(Data section begins)

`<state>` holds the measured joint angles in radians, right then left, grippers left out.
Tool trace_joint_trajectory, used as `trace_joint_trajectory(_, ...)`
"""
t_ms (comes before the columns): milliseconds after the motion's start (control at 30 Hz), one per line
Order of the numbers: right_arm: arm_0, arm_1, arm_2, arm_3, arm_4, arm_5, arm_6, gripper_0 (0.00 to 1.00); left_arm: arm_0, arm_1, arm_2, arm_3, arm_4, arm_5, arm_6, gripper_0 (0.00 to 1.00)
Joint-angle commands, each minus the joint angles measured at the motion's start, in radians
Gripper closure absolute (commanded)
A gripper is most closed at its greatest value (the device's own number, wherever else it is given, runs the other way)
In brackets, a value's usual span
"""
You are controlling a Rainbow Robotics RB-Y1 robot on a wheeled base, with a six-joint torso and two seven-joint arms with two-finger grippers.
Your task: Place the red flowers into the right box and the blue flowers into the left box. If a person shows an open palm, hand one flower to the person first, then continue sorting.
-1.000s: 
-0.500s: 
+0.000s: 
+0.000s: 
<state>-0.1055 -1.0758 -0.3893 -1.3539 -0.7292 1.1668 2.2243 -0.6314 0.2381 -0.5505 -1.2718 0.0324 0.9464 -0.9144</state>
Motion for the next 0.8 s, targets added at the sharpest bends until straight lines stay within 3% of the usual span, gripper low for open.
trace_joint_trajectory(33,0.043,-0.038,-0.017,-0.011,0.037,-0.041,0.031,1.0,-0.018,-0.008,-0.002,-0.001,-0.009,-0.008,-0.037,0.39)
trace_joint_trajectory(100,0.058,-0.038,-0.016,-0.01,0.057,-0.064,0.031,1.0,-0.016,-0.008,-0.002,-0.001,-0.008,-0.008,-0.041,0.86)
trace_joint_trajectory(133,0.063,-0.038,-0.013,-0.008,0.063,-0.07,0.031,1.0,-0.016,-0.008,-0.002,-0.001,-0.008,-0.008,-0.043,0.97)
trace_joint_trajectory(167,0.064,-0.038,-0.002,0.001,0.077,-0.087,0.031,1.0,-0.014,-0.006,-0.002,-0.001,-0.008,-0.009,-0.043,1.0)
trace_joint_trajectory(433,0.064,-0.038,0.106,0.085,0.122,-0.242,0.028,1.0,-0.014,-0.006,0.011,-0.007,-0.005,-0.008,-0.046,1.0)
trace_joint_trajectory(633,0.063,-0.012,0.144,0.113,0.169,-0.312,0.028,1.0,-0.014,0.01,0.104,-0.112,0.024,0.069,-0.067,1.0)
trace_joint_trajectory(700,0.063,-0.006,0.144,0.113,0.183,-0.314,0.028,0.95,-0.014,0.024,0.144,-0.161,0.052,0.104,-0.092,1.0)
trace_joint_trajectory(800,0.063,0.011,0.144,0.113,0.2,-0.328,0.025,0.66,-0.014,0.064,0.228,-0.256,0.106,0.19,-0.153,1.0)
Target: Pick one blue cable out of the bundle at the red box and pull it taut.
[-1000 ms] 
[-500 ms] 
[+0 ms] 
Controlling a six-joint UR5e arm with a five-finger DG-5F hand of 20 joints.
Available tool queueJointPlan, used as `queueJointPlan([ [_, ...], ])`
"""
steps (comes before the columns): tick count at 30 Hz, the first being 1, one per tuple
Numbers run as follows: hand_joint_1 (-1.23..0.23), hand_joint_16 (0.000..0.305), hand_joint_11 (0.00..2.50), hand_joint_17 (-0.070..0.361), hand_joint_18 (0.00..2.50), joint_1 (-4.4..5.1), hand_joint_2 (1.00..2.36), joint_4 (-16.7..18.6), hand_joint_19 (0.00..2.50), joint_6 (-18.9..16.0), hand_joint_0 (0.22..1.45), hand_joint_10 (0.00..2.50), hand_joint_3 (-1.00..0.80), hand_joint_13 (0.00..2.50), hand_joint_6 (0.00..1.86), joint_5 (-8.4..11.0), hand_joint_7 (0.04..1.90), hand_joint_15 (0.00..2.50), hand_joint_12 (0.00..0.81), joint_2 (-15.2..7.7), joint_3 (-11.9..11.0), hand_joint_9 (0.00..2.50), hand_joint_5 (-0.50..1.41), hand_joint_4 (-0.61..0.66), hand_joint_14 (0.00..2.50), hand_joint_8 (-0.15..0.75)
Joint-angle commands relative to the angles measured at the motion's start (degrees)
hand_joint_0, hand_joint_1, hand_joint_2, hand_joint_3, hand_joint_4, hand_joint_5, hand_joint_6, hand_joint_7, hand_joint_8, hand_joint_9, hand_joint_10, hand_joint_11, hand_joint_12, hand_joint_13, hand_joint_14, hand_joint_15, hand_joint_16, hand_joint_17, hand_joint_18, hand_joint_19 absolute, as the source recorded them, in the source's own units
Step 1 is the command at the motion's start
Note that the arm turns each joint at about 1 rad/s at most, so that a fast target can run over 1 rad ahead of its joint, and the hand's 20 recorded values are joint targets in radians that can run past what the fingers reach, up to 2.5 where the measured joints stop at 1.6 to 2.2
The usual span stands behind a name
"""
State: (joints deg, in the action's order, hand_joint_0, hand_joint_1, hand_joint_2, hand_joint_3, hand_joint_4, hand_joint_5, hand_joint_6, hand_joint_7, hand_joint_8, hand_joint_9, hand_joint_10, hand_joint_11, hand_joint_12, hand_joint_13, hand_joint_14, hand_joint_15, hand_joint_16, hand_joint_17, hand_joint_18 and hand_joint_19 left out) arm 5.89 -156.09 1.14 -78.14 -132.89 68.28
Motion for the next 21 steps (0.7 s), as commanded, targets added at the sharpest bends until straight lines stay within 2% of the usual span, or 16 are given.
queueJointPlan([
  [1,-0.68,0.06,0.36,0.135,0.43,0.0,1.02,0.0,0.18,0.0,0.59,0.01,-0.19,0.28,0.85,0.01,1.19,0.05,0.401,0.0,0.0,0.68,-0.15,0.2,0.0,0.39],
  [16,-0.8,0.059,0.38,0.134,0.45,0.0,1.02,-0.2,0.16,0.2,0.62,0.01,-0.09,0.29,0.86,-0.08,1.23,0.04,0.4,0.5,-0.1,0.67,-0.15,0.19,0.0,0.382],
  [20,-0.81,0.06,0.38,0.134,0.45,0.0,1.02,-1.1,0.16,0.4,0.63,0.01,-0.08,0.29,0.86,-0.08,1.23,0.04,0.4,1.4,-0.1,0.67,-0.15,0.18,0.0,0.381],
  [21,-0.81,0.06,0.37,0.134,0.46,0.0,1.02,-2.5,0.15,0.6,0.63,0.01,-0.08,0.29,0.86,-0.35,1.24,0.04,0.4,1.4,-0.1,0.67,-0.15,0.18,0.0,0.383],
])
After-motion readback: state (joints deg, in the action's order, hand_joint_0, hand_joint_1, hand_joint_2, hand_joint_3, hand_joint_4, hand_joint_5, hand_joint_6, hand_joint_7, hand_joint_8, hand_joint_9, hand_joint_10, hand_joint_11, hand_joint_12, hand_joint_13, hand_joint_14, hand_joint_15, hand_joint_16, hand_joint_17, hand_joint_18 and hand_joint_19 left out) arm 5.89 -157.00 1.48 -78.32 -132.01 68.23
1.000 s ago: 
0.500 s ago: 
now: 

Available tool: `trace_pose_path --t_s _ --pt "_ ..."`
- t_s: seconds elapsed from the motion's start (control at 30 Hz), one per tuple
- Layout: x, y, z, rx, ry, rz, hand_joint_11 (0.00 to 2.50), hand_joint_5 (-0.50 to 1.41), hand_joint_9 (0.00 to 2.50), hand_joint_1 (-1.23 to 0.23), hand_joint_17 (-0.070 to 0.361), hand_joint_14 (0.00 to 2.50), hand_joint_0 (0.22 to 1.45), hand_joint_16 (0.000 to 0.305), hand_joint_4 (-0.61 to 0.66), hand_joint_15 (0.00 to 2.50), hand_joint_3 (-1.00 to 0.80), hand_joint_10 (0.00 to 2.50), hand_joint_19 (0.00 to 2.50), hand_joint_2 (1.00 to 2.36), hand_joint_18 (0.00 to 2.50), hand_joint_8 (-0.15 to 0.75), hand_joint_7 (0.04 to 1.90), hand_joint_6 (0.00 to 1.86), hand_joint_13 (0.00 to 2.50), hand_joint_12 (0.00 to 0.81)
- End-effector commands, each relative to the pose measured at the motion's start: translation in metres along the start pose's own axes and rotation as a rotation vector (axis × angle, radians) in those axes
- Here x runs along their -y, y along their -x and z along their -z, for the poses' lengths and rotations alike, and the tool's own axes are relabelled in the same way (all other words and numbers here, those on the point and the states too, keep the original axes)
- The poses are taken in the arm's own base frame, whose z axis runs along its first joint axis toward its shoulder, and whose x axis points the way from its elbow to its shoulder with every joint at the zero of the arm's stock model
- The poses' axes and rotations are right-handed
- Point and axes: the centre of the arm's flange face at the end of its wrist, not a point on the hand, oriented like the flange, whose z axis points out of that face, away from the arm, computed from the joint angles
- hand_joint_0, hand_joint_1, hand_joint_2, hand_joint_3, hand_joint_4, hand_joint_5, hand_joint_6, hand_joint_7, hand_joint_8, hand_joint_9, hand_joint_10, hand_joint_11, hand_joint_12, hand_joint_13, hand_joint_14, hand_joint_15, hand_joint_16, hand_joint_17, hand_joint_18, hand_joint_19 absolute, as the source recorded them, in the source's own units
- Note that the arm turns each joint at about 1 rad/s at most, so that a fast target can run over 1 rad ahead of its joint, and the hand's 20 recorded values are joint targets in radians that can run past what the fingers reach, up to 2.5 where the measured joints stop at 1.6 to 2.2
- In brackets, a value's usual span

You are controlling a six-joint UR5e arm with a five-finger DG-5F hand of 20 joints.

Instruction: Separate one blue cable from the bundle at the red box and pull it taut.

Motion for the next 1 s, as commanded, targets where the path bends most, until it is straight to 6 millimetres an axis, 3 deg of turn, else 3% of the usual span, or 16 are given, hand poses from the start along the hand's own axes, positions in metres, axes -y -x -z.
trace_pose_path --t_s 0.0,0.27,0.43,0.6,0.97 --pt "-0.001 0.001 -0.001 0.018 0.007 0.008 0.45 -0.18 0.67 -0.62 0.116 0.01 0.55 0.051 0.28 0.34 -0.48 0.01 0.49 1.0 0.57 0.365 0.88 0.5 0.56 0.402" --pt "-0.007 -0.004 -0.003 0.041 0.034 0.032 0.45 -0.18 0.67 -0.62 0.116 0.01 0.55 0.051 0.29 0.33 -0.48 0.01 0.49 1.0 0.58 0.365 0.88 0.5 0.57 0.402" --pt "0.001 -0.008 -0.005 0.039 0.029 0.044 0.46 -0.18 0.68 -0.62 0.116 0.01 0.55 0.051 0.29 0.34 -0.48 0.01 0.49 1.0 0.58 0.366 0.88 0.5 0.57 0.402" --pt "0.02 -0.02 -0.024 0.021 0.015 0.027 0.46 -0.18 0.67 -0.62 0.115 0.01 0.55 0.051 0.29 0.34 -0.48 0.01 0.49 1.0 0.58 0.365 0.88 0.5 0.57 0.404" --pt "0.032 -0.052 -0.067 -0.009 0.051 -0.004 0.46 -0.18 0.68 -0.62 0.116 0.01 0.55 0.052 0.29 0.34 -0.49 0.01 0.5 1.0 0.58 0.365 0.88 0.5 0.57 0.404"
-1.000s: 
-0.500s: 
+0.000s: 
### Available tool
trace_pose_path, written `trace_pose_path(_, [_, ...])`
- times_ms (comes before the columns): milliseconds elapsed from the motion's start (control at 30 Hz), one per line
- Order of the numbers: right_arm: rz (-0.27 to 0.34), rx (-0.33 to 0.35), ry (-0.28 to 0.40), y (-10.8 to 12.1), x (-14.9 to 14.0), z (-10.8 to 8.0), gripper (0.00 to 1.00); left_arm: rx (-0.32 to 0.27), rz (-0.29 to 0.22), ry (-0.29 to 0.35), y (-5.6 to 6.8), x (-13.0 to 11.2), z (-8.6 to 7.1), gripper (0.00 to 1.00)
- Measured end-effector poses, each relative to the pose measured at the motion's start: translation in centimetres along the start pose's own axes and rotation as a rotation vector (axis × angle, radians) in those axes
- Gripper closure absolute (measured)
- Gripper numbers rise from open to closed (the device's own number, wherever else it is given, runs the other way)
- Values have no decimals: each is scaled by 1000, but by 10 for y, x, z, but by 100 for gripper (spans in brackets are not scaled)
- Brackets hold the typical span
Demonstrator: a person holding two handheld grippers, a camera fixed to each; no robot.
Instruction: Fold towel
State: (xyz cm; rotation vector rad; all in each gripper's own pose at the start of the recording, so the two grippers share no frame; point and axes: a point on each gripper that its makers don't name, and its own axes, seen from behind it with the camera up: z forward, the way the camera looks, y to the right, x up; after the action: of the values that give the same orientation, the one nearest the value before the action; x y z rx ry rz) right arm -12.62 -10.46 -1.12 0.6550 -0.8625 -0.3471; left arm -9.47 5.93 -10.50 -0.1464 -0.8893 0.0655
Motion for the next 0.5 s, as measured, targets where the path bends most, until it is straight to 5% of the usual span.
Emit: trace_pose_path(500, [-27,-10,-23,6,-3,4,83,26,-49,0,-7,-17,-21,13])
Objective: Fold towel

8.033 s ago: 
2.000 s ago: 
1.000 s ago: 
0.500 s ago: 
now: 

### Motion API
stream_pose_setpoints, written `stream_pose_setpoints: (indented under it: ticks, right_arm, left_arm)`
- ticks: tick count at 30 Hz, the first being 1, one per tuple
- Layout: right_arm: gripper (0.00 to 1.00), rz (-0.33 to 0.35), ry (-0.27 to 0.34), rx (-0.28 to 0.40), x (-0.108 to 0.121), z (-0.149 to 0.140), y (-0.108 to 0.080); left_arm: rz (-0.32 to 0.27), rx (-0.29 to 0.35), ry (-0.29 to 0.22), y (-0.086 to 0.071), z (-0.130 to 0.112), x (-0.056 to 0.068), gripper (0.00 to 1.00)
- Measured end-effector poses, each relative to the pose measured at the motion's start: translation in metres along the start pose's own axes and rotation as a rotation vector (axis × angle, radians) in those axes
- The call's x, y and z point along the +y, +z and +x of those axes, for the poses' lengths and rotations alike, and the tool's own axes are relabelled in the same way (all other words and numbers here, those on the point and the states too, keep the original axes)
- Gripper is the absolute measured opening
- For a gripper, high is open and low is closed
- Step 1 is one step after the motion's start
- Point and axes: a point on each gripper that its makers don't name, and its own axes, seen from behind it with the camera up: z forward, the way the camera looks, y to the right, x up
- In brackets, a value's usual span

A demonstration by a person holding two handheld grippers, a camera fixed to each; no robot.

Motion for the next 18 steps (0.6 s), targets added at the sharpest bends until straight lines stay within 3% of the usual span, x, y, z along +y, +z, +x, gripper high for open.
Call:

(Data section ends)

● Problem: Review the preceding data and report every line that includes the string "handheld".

● Problem solution:
Demonstrator: a person holding two handheld grippers, a camera fixed to each; no robot.
A demonstration by a person holding two handheld grippers, a camera fixed to each; no robot.

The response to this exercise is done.